Exercise brief => Below this line are records; transcribe exactly the lines between the one holding "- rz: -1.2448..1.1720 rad" and the one holding "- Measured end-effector", inclusive, and omit the pictures.

━━━ Dataset entries ━━━

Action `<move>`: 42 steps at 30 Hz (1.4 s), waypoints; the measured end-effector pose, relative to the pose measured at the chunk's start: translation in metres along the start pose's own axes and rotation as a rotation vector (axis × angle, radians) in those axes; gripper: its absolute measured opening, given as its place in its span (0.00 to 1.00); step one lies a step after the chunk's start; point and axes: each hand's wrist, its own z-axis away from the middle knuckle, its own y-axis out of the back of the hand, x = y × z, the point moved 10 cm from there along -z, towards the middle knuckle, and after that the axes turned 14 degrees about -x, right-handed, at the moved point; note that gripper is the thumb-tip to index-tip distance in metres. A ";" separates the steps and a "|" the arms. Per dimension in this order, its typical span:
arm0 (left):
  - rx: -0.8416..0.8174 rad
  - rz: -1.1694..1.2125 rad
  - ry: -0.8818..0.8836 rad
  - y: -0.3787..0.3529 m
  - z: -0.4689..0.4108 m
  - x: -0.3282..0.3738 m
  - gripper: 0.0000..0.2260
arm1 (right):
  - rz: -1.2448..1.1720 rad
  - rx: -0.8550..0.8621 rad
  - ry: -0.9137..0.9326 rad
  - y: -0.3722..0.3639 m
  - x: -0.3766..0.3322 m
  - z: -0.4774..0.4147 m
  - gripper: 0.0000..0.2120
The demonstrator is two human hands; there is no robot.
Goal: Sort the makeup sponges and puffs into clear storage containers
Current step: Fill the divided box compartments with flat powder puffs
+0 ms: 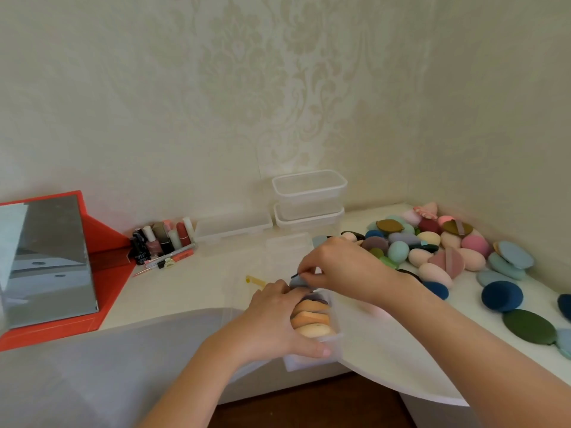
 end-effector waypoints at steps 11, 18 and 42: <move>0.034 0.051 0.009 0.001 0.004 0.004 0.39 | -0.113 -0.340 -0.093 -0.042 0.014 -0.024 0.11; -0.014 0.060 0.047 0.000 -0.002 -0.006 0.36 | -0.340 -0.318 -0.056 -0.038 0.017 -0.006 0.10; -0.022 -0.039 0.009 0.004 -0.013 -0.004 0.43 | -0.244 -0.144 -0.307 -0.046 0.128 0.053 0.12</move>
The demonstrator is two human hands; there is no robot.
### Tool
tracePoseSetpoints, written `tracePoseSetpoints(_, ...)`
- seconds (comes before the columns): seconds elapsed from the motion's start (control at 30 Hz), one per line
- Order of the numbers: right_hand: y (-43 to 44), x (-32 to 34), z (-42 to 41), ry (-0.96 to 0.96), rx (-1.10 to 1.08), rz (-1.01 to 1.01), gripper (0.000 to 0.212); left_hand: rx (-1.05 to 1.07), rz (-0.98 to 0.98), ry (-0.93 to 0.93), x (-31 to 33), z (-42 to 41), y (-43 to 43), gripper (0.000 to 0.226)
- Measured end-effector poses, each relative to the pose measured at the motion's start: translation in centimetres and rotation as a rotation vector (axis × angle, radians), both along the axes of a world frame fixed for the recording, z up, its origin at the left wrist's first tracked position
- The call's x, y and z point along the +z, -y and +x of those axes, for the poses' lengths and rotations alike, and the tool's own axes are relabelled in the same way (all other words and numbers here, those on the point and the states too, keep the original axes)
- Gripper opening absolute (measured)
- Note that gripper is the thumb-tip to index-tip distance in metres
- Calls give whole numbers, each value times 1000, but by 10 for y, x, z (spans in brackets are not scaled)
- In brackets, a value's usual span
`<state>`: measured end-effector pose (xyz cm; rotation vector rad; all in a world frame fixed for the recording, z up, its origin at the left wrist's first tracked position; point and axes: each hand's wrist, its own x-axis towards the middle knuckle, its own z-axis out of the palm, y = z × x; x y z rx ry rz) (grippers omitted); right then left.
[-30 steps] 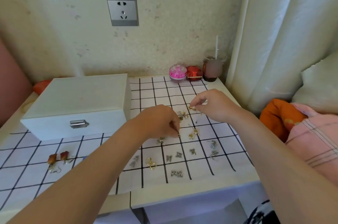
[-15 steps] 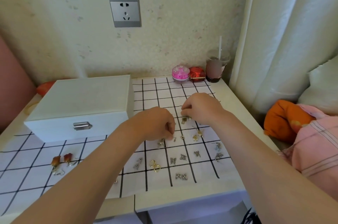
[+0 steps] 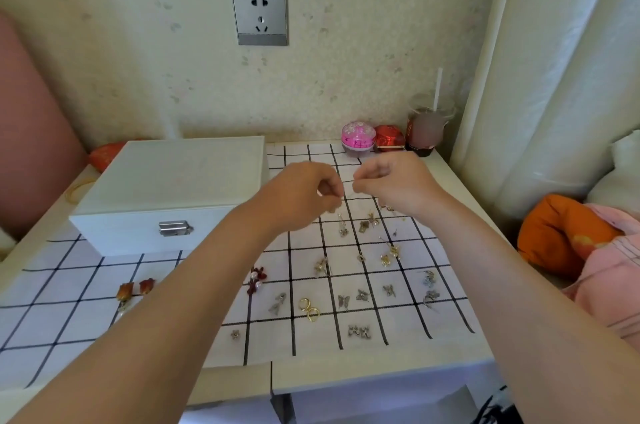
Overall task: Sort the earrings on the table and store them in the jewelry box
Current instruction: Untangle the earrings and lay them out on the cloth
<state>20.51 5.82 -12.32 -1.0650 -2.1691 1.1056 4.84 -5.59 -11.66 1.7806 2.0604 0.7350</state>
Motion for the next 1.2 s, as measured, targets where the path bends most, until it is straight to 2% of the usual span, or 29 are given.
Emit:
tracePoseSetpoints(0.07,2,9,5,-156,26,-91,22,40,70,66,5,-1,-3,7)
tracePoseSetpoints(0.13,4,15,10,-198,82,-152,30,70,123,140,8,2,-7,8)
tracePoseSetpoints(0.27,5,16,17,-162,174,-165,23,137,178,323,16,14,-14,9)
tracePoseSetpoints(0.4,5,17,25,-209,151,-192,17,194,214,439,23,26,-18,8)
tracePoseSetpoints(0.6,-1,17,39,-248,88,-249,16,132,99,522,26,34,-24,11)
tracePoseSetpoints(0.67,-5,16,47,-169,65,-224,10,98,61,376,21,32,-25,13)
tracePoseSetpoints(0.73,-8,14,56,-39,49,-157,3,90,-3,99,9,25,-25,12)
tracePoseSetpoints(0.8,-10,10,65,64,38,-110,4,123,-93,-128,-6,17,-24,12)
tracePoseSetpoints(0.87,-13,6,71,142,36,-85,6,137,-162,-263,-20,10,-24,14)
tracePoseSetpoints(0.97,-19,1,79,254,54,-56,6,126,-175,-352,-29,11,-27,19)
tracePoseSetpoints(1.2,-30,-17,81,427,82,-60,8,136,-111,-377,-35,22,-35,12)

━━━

Exercise response =>
  - rz: -1.2448..1.1720 rad
  - rx: -0.8550..0.8621 rad
  - ry: -0.9137..0.9326 rad
  - y: -0.3722..0.3639 m
  - x: -0.3766..0.3322 m
  - z: -0.4774..0.4147 m
  - gripper: 0.0000..0.2120
The demonstrator is two human hands; there is no robot.
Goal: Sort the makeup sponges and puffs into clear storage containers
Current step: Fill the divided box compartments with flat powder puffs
+0 ms: 
 end-effector waypoints at steps 11, 18 and 42: <move>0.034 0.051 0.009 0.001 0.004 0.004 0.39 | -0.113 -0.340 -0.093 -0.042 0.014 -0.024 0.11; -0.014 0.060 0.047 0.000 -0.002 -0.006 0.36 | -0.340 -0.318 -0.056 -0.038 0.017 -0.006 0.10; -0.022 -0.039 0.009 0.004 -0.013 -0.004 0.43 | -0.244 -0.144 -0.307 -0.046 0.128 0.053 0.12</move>
The demonstrator is two human hands; there is no robot.
### Tool
tracePoseSetpoints, written `tracePoseSetpoints(_, ...)`
- seconds (comes before the columns): seconds elapsed from the motion's start (control at 30 Hz), one per line
- Order of the numbers: right_hand: y (-43 to 44), x (-32 to 34), z (-42 to 41), ry (-0.96 to 0.96), rx (-1.10 to 1.08), rz (-1.01 to 1.01), gripper (0.000 to 0.212); left_hand: rx (-1.05 to 1.07), rz (-0.98 to 0.98), ry (-0.93 to 0.93), x (-31 to 33), z (-42 to 41), y (-43 to 43), gripper (0.000 to 0.226)
- Measured end-effector poses, each relative to the pose measured at the motion's start: translation in centimetres and rotation as a rotation vector (axis × angle, radians), both along the axes of a world frame fixed for the recording, z up, its origin at the left wrist's first tracked position

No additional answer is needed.